Well represented among the crowd of walkers in matching "5th Annual Walk to Cure Gayness" collared button-down shirts and khaki slacks were families and friends who had lost loved ones to the illness over the years. As they made their way through downtown Marietta cheered on by volunteers screaming about the evils of sodomy, some took a moment to remember those who had succumbed to the salvation-ending affliction.
"You don't think something like this will ever happen to your family, and then one day your daughter is suddenly taken away from you just like that," said Cheryl Larson, who drove in from nearby Macon with her teenage son and only remaining child. "The doctors told me there was nothing that could have been done to save her, but I feel partially responsible."
"I could have prayed harder. It's something I think about every day," she continued. "And now my Kelly is gone forever. She's in Seattle now."
According to sources, a significant portion of the funding will go toward the purchase of new state-of-the-art gayness treatment equipment such as the YHWH-500, a device that holds one's eyelids open while a patient is forced to read biblical passages denouncing the abomination of homosexuality, and administers a strong electric shock anytime one feels the urge to masturbate to an image of the same sex.
Administrators confirmed that some money will be allocated toward remodeling the hospital's outdated physical therapy center, which, after 14 years of reteaching gay men how to walk properly, "has started to show its age."
The hospital also used the occasion to announce the construction of a new gay pediatric wing, which will cost an estimated $2.6 million to build over the next three years. Officials expressed hope that such a facility would encourage parents to bring in their kids at the first sign of gayness, before it's too late.
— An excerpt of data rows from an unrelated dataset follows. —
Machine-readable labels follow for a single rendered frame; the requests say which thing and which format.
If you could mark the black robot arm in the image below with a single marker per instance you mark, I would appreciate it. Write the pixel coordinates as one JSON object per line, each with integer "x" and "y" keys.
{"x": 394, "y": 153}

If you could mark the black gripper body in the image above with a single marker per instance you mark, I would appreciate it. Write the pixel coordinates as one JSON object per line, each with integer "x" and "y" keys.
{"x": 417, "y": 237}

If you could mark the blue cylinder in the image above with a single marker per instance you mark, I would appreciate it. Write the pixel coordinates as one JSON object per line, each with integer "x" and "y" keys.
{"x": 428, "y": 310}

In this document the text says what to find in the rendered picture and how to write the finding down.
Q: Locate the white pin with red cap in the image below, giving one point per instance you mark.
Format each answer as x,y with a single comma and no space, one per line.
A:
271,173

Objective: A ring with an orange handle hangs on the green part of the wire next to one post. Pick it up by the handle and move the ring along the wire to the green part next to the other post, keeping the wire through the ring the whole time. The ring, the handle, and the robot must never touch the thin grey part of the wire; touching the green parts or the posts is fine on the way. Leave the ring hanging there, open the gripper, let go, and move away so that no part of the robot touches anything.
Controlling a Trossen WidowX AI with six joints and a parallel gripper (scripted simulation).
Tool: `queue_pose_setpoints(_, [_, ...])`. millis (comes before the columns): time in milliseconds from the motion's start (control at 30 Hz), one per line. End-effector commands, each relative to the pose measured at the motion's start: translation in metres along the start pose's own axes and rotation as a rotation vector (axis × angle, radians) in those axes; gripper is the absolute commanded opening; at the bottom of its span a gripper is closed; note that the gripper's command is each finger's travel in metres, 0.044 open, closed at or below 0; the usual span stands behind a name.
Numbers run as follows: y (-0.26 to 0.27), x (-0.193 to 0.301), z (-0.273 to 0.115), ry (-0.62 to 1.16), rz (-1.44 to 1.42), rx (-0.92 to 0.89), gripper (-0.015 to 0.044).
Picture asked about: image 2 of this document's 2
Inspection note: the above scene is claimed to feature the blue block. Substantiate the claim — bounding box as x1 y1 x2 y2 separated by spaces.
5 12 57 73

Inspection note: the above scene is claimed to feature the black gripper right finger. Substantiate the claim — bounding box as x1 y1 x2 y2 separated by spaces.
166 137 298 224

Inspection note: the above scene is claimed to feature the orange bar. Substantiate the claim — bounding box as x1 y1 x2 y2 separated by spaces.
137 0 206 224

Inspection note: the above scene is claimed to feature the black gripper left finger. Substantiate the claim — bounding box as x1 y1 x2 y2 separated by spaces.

"Hopefully, with a dedicated site for homsexual children, we can start diagnosing and treating the disease earlier than ever before," said Strickland, adding that the new wing's decor would adhere to strict gender-conforming norms. "Unfortunately, far too many victims don't get the care they need until well into adolescence, and then by the time they show up at our emergency room their gayness has spiraled out of control."
"It's devastating news no evangelical doctor wants to deliver to a patient's family," he added.
If the number of ex-gays taking part in the walk is any indication, however, Cobb County Evangelical's success stories are growing. Graphic designer Kevin Watson, 36, who was participating in his third Walk to Cure Gayness with his wife, proudly counts himself as one of the survivors.
"I was a goner there for a while, but as you can see I am now happily married to a woman," said Watson, draping an arm around the church organist nine years his senior whom he met and proposed to within months of his release from the hospital. "In spite of my condition, I defied the odds and as of next month my homosexuality will have been in remission for two years."
"I'm taking things one day at a time," he continued. "But right now it just feels great to be around so many incredible guys who went through the same thing."